# Exercise inputs
----------------

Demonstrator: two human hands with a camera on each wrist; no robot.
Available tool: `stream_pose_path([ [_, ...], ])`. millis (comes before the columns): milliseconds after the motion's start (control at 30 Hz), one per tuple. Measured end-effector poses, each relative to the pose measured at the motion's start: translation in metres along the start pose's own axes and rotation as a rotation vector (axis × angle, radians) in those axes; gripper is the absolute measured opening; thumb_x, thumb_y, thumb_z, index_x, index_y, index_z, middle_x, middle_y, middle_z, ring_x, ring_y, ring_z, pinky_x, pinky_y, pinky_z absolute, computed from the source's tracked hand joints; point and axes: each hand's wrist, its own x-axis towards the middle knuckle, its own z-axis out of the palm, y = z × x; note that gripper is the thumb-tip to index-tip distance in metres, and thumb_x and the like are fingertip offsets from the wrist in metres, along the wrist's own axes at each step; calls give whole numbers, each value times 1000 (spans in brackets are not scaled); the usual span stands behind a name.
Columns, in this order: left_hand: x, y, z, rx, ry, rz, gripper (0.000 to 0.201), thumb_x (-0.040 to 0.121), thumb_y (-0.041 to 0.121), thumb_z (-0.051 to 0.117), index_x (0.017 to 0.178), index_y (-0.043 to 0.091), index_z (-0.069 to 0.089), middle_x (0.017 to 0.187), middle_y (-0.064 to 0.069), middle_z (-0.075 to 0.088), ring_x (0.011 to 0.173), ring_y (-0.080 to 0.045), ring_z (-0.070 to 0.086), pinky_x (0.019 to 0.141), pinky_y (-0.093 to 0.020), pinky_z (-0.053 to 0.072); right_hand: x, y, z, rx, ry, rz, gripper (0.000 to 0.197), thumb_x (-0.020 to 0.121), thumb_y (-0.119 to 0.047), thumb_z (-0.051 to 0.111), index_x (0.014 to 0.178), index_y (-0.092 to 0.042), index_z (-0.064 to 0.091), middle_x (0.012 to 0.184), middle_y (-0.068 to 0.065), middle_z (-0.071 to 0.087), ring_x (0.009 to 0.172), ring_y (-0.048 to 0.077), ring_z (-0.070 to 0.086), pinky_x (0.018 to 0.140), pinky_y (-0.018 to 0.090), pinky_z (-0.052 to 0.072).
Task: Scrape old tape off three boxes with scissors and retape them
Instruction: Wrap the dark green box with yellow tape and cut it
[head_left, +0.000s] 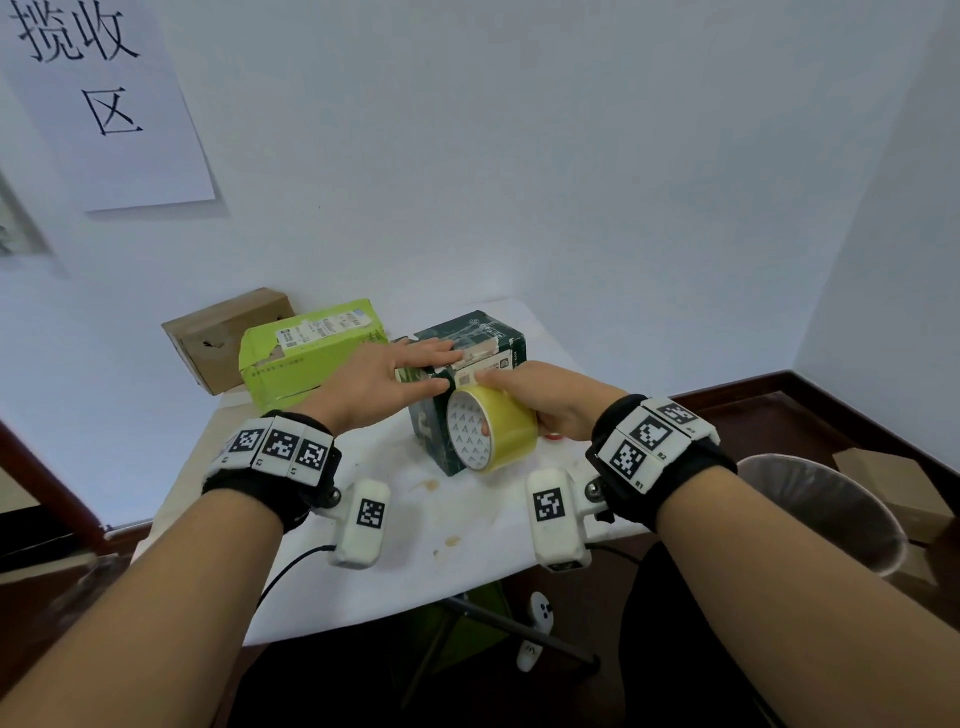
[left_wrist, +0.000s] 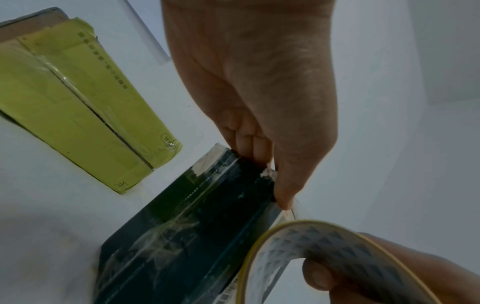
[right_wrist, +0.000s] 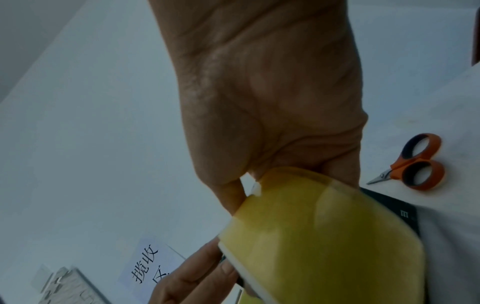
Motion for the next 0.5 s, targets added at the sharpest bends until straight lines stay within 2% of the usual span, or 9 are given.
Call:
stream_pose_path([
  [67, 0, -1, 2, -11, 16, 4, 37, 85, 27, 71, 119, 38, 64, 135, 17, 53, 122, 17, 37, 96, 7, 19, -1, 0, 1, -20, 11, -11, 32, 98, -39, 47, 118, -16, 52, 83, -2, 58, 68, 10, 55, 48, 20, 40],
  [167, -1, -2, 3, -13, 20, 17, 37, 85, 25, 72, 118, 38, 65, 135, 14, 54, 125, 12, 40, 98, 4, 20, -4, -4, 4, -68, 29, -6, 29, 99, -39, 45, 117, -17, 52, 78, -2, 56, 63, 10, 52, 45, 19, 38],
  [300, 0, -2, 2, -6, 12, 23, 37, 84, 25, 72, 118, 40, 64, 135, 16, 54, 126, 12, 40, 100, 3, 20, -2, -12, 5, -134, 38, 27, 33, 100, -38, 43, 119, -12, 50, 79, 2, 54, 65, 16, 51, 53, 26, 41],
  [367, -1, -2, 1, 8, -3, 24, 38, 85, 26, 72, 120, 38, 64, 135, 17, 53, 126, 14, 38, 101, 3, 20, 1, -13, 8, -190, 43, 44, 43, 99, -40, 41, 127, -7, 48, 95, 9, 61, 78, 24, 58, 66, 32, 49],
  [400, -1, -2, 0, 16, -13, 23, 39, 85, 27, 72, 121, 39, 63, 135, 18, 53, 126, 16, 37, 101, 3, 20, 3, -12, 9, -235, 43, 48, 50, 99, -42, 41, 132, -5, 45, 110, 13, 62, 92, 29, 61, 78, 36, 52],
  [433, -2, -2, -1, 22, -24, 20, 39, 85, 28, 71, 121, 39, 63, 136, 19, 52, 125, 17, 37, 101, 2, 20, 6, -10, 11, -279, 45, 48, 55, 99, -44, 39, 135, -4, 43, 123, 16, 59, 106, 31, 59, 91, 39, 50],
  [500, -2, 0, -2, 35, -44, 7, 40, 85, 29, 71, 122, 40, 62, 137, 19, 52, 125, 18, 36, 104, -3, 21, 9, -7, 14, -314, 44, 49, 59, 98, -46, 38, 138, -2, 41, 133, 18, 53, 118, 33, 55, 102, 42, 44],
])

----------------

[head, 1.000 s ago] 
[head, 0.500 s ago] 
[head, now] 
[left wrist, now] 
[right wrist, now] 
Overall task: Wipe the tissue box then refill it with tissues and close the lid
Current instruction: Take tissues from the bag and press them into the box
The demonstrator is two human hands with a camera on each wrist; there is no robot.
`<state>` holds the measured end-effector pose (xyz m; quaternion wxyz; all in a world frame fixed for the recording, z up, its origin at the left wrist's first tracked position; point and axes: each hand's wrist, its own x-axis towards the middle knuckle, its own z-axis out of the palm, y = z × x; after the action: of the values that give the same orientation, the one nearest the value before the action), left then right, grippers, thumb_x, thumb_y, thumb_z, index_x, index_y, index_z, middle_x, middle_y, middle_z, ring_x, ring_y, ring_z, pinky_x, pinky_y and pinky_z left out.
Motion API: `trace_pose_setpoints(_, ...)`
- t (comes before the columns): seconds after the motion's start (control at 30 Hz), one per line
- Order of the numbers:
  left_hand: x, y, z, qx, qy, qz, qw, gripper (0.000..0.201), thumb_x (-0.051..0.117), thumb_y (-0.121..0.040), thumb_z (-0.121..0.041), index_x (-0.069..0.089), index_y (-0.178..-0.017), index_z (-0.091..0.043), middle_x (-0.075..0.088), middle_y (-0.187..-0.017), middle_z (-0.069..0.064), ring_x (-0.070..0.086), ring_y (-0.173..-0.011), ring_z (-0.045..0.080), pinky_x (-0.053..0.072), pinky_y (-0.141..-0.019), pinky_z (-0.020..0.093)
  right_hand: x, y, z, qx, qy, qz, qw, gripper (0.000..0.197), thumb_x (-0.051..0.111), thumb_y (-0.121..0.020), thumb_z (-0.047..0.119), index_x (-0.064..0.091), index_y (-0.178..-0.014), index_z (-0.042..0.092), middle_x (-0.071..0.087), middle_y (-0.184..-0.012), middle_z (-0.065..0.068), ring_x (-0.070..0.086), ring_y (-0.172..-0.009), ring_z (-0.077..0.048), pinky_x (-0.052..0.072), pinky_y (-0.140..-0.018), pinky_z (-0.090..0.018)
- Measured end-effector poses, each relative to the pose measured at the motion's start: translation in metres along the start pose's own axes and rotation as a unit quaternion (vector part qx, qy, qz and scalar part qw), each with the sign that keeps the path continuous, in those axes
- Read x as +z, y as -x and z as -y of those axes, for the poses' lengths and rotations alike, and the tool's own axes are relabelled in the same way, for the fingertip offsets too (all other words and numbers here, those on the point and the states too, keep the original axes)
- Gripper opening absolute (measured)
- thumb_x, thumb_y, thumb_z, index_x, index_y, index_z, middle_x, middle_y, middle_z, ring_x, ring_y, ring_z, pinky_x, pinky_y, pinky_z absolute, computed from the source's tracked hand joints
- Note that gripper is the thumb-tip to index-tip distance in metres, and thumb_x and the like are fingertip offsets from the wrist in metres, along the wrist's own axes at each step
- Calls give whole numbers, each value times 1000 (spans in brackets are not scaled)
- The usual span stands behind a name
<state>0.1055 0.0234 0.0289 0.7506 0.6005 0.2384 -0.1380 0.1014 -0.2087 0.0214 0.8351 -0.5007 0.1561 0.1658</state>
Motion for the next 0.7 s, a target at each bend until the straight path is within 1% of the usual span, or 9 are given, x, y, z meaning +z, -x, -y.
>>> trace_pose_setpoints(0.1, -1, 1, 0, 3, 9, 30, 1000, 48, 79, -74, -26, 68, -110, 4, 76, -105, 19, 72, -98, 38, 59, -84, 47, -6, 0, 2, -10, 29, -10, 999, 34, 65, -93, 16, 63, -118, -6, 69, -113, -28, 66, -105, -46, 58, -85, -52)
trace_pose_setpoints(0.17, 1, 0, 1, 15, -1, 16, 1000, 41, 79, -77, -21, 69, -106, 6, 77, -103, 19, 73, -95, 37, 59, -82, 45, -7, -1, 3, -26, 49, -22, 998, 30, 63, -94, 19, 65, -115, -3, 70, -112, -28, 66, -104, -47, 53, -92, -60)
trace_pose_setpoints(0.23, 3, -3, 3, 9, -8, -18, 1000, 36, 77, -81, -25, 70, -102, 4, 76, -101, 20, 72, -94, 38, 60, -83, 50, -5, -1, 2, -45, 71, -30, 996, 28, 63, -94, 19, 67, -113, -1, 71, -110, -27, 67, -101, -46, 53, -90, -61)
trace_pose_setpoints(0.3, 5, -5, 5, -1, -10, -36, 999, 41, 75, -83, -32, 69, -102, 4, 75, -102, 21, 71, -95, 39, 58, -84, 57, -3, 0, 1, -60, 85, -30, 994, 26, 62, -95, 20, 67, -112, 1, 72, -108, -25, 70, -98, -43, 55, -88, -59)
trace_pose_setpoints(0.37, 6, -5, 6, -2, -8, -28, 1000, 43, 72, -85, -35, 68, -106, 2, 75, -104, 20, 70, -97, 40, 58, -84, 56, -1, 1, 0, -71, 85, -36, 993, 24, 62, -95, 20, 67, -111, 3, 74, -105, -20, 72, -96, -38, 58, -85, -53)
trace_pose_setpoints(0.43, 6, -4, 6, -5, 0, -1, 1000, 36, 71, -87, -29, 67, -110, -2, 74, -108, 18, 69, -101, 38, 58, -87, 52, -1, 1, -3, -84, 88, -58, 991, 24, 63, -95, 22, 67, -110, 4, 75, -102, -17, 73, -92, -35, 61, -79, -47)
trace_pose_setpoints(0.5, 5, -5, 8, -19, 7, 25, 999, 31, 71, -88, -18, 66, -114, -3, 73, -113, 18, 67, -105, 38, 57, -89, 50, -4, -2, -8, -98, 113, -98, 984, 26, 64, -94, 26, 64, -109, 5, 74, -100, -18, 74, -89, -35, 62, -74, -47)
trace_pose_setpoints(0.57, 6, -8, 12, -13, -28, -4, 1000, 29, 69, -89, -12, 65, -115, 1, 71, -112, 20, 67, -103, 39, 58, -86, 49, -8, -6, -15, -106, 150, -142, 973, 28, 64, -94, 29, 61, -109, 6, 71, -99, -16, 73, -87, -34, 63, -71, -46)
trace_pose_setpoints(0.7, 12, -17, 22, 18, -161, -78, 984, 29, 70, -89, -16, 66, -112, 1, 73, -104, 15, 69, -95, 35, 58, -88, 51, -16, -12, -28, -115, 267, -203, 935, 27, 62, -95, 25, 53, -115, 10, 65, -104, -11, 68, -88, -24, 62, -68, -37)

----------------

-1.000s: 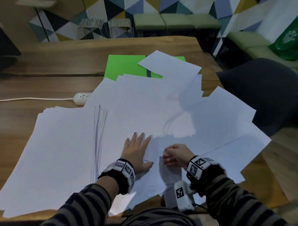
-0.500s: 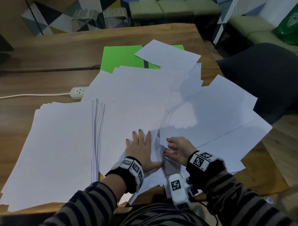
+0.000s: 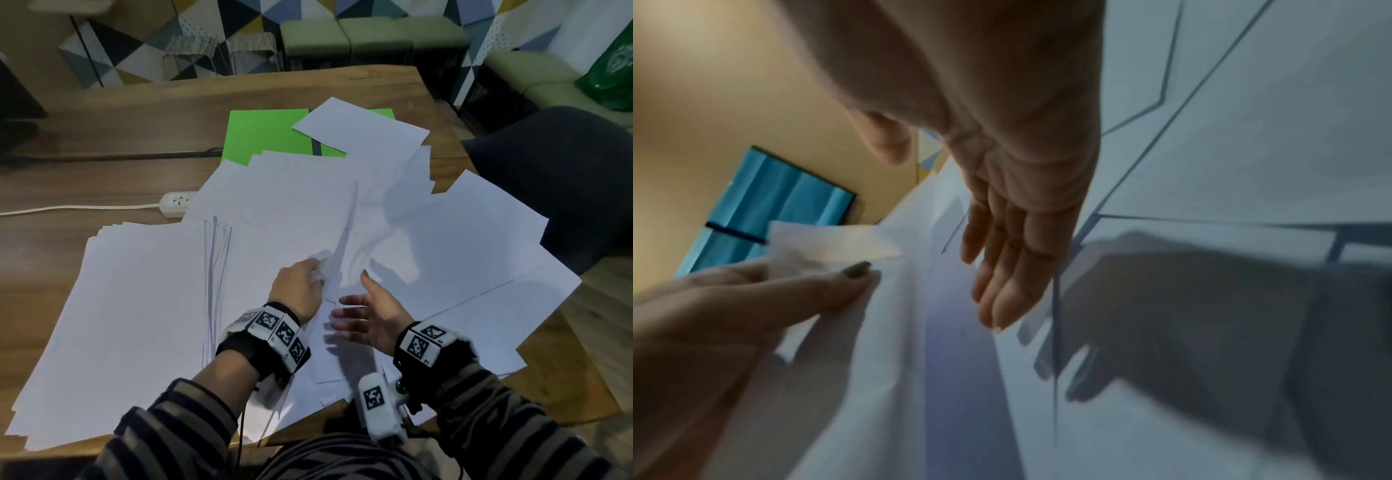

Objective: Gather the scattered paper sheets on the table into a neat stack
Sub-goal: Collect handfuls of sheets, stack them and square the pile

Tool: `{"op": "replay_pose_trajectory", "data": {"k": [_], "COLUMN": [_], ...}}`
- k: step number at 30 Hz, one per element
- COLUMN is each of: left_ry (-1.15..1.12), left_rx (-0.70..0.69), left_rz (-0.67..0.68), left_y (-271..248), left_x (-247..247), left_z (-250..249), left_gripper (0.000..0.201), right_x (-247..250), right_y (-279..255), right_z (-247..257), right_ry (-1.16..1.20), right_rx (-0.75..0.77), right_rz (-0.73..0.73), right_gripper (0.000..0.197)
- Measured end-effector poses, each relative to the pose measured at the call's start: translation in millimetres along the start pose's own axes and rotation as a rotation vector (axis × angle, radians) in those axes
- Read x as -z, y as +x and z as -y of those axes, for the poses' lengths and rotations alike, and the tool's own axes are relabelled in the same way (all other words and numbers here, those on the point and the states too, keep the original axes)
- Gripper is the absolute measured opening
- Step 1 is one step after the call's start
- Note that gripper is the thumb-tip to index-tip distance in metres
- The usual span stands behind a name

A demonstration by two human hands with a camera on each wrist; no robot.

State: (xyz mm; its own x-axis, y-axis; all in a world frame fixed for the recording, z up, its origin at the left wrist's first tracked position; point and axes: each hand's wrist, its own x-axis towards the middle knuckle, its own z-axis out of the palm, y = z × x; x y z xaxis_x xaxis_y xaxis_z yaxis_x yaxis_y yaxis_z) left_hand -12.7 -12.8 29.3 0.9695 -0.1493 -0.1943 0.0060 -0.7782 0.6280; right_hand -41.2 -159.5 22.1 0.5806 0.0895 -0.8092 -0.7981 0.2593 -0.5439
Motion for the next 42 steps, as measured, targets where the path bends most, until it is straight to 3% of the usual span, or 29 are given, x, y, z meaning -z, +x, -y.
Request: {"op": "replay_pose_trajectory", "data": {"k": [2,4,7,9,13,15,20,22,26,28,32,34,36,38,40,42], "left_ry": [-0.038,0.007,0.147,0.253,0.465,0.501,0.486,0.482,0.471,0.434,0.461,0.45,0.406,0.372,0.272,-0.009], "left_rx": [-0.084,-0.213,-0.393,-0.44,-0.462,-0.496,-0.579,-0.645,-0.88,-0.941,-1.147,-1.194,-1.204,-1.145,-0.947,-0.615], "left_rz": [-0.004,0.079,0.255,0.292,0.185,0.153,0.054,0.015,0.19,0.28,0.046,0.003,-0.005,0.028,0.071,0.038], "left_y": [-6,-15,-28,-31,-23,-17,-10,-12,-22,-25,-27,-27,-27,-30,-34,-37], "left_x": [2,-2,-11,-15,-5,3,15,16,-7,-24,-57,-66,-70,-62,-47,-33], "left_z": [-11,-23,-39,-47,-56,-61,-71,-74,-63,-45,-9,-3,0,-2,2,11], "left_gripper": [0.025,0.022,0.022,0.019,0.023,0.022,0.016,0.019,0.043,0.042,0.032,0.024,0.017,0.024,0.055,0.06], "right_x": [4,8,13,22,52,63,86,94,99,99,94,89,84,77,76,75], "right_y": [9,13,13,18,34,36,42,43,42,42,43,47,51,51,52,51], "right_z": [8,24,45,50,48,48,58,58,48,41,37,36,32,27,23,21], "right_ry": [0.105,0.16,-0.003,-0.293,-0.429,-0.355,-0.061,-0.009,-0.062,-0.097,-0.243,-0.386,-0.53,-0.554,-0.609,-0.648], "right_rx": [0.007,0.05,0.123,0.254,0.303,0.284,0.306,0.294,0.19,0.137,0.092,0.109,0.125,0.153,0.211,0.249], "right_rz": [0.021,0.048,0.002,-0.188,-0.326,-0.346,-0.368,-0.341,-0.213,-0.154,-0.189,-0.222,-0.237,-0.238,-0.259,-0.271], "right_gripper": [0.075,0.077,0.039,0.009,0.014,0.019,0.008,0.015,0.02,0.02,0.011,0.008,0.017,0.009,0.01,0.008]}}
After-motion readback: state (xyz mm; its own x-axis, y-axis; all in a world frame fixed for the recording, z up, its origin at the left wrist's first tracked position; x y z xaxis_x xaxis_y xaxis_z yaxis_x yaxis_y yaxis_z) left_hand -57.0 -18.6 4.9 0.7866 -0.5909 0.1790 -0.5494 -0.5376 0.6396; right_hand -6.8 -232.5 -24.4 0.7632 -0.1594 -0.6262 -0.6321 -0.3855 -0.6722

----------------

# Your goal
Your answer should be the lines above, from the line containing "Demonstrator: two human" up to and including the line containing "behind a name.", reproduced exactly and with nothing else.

# Exercise result
Demonstrator: two human hands with a camera on each wrist; no robot.
Available tool: `stream_pose_path([ [_, ...], ])`. millis (comes before the columns): milliseconds after the motion's start (control at 30 Hz), one per tuple. Measured end-effector poses, each relative to the pose measured at the motion's start: translation in metres along the start pose's own axes and rotation as a rotation vector (axis × angle, radians) in those axes; gripper is the absolute measured opening; thumb_x, thumb_y, thumb_z, index_x, index_y, index_z, middle_x, middle_y, middle_z, ring_x, ring_y, ring_z, pinky_x, pinky_y, pinky_z absolute, computed from the source's tracked hand joints; point and axes: each hand's wrist, its own x-axis towards the middle knuckle, its own z-axis out of the palm, y = z × x; note that gripper is the thumb-tip to index-tip distance in metres, and thumb_x and the like are fingertip offsets from the wrist in metres, along the wrist's own axes at each step; calls give whole numbers, each value times 1000 (spans in brackets are not scaled); the usual span stands behind a name.

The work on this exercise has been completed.